***** Given material

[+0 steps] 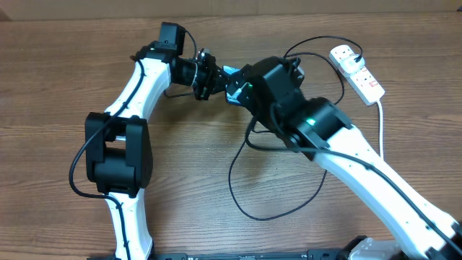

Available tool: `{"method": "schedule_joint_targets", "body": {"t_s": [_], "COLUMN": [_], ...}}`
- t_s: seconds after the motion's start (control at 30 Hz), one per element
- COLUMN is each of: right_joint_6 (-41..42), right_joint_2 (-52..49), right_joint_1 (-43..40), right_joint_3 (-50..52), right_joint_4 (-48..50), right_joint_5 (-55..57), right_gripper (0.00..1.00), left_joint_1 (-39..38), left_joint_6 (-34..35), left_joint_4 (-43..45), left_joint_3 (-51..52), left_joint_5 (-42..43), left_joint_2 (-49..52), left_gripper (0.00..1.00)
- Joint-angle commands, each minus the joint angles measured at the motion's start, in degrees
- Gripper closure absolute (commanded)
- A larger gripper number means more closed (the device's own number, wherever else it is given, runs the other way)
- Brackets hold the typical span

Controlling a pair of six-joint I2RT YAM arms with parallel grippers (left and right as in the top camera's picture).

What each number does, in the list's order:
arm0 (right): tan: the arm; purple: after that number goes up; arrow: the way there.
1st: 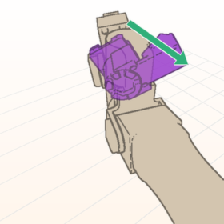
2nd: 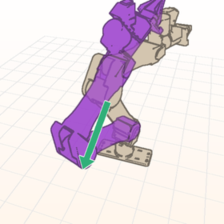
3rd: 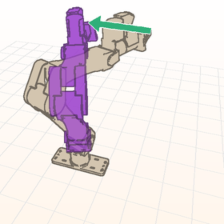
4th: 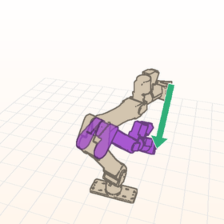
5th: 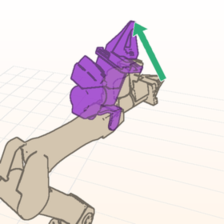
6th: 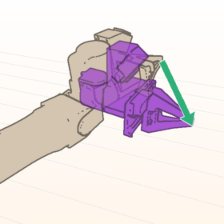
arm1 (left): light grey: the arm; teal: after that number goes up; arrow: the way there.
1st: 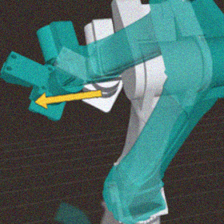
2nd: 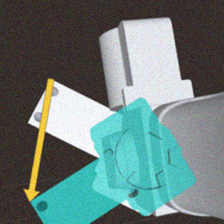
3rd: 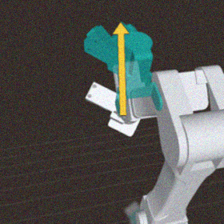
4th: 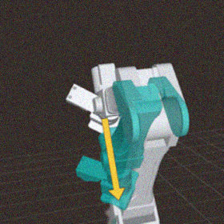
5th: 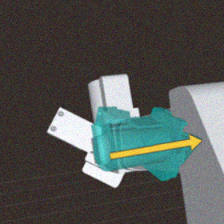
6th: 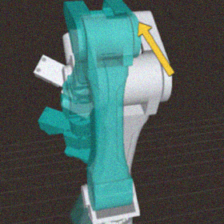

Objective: Plug charger to phone and switch on socket

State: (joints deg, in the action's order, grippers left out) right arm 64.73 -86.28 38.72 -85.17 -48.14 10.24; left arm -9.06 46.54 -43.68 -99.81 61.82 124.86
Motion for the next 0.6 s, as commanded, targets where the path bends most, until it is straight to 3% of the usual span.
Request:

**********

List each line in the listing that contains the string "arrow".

_Task response:_
arm0 (right): tan: the arm; purple: after that number goes up; arrow: the way there.
arm1 (left): light grey: the arm; teal: after that number goes up; arrow: the way there.

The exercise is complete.